25 February 2008
An exhibition of new paintings, drawings and sculpture by the artist Colin Johnstone has just opened at the Pier Arts Centre following a busy exhibition preview sponsored by an Cnoc Highland Single Malt Scotch Whisky.
The exhibition, entitled His Angry Ghost, is the first major show of the artist’s work to be held in Orkney.
Colin Johnstone was born in Motherwell in 1960 and has lived in Orkney for over twenty years.
He graduated from Glasgow School of Art in 1982 and is part of a generation of artists who re-focussed and re-invigorated interest in Scottish art.

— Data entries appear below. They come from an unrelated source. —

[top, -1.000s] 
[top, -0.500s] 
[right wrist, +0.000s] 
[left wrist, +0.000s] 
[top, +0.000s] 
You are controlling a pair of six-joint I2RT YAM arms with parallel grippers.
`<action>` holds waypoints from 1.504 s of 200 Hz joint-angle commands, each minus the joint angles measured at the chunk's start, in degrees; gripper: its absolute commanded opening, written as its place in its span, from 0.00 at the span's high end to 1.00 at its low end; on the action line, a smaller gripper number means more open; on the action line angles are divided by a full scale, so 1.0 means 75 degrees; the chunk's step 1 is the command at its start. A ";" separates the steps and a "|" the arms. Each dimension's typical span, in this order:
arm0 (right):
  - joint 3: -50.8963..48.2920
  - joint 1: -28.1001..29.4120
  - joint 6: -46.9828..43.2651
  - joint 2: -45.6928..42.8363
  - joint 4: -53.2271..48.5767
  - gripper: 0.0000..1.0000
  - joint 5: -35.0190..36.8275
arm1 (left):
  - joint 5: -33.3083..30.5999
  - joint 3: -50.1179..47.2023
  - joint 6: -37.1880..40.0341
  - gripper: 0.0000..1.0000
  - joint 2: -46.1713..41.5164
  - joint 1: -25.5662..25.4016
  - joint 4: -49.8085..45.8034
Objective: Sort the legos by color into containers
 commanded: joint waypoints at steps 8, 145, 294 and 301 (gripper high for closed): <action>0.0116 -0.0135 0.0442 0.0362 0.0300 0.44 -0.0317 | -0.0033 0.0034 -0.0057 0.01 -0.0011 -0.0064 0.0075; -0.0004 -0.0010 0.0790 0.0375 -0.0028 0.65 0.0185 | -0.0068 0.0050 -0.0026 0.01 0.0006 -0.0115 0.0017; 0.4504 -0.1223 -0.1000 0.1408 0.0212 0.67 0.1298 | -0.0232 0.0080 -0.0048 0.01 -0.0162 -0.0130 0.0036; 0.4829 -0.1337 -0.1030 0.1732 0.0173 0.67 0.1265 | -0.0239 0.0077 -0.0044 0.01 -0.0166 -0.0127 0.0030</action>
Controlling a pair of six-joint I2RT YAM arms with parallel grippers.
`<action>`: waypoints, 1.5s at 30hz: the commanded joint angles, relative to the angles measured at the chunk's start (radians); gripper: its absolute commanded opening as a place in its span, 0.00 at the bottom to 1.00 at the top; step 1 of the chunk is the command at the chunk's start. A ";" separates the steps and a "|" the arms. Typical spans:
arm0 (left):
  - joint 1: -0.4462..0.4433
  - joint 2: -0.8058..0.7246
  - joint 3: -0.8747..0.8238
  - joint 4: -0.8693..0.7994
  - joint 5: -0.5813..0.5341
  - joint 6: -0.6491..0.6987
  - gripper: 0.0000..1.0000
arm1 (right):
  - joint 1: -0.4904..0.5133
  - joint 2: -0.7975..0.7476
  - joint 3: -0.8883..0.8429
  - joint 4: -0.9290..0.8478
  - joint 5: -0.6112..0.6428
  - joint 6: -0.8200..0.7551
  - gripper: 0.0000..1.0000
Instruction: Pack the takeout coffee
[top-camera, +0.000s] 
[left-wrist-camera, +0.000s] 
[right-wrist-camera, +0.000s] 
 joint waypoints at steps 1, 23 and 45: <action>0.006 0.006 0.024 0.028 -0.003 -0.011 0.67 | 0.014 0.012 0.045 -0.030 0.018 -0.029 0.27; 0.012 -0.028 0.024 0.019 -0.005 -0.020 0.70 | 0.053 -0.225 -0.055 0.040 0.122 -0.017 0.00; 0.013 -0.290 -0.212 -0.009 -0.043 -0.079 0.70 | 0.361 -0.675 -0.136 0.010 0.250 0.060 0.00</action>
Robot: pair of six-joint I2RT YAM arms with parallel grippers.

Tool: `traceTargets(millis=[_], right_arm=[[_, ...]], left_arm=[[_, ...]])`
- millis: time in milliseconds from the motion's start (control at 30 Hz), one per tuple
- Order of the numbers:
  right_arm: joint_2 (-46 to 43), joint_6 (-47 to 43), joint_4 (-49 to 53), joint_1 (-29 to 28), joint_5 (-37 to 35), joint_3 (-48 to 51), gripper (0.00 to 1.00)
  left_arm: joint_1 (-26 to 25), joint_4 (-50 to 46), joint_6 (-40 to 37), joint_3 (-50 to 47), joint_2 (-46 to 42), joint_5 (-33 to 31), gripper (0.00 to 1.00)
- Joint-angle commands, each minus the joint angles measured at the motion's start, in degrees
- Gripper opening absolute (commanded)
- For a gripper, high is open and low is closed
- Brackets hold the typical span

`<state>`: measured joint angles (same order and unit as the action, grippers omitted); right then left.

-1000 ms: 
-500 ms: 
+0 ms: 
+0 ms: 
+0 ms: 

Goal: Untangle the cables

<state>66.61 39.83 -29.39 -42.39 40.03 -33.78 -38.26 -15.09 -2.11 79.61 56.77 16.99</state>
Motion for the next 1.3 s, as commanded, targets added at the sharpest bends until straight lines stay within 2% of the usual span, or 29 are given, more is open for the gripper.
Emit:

Neil Firth, Director of the Pier Arts Centre said “Colin is one of the most intriguing artists working in Orkney today. His work is always beautiful but always hints at an illusive story or narrative. As with last years Festival of Orkney Artists we are keen to support the work of local artists and are delighted to bring this major show of exciting new work to audiences in Orkney.
The mix of local, national and international work that is evident in the Centre’s collection and exhibitions was one of the factors that led to our nomination for the Art Fund Prize for the best museum or gallery in the country. We are up against very stiff opposition but it is great to be recognised in this way.”
As the title of the exhibition suggests the artist is interested in past occurrences, events or stories that re-emerge or are re-interpreted to influence the present.
Collected objects and texts provide a wellspring for the artworks. Through subtle and skilful re-forming these materials and ideas are re-invented to create richly-layered narratives and relationships.
Colin Johnstone commented “I am absolutely delighted to be showing in the re-furbished Pier Arts Centre. I’ve been involved with the Pier for many years and although this is my first one man show I already feel an intimate relationship with it.
I see my work as a return, over and over again, of new forms and images. To me it’s a reminder that ‘absence’ is not ‘loss’ and therefore doesn’t disappear but rather it reminds and remains.”
Throughout, meaning is revealed and obscured. Ideas are paired and set against one another: absence and presence; visual and literary; narrative and illustration.
This discipline extends to the crafting of the work itself the routine of thinking, painting, cutting and sticking belies the painstaking and meticulous processes undertaken.
Colin Johnstone has shown regularly at the Pier Arts Centre and in exhibitions across Orkney the UK and abroad. His Angry Ghost runs at the Pier Arts Centre, along with Oilwork by Sue Jane Taylor, until the 5th of April.